**What the task requires**
For the entries below, repeat exactly each line starting with the one that contains "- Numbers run" and going on through the one that contains "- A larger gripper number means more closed", and no others.
::::::
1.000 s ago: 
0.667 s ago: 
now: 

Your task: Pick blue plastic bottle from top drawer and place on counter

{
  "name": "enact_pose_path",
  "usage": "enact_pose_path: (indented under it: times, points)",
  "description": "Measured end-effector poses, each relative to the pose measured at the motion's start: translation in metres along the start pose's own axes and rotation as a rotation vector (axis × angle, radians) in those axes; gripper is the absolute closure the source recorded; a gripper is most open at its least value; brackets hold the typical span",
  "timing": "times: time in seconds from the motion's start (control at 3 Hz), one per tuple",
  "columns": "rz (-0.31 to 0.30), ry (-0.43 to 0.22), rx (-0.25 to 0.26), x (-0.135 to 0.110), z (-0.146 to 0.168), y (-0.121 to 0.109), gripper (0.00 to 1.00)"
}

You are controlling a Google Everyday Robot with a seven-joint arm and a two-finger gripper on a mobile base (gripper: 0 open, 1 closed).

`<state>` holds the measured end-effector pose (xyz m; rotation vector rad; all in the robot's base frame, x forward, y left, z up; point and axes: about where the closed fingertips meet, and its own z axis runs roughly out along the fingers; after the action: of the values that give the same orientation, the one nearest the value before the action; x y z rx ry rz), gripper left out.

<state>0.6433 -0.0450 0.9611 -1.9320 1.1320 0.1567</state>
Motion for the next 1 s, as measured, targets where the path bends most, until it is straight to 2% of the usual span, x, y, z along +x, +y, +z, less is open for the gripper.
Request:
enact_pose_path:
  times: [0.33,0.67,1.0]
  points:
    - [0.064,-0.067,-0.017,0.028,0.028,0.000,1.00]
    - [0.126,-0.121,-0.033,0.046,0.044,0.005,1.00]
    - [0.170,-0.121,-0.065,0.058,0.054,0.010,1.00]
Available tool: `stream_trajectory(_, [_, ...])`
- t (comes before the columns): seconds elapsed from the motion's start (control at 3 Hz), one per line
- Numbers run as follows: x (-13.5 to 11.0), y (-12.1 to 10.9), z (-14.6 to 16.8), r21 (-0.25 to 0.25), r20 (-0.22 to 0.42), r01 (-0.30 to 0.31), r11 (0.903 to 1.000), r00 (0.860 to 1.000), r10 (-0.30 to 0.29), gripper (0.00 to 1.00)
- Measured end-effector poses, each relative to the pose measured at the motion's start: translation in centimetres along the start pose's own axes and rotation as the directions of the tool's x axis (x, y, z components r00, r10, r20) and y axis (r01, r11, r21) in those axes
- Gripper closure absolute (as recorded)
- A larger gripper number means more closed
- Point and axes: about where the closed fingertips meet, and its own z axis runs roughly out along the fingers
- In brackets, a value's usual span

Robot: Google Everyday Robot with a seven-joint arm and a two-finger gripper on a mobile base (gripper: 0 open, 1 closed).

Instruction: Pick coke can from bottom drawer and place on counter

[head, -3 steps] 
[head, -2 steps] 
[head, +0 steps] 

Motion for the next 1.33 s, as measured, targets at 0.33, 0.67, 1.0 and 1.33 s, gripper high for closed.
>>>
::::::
**Solution to this problem**
- Numbers run as follows: x (-13.5 to 11.0), y (-12.1 to 10.9), z (-14.6 to 16.8), r21 (-0.25 to 0.25), r20 (-0.22 to 0.42), r01 (-0.30 to 0.31), r11 (0.903 to 1.000), r00 (0.860 to 1.000), r10 (-0.30 to 0.29), gripper (0.00 to 1.00)
- Measured end-effector poses, each relative to the pose measured at the motion's start: translation in centimetres along the start pose's own axes and rotation as the directions of the tool's x axis (x, y, z components r00, r10, r20) and y axis (r01, r11, r21) in those axes
- Gripper closure absolute (as recorded)
- A larger gripper number means more closed

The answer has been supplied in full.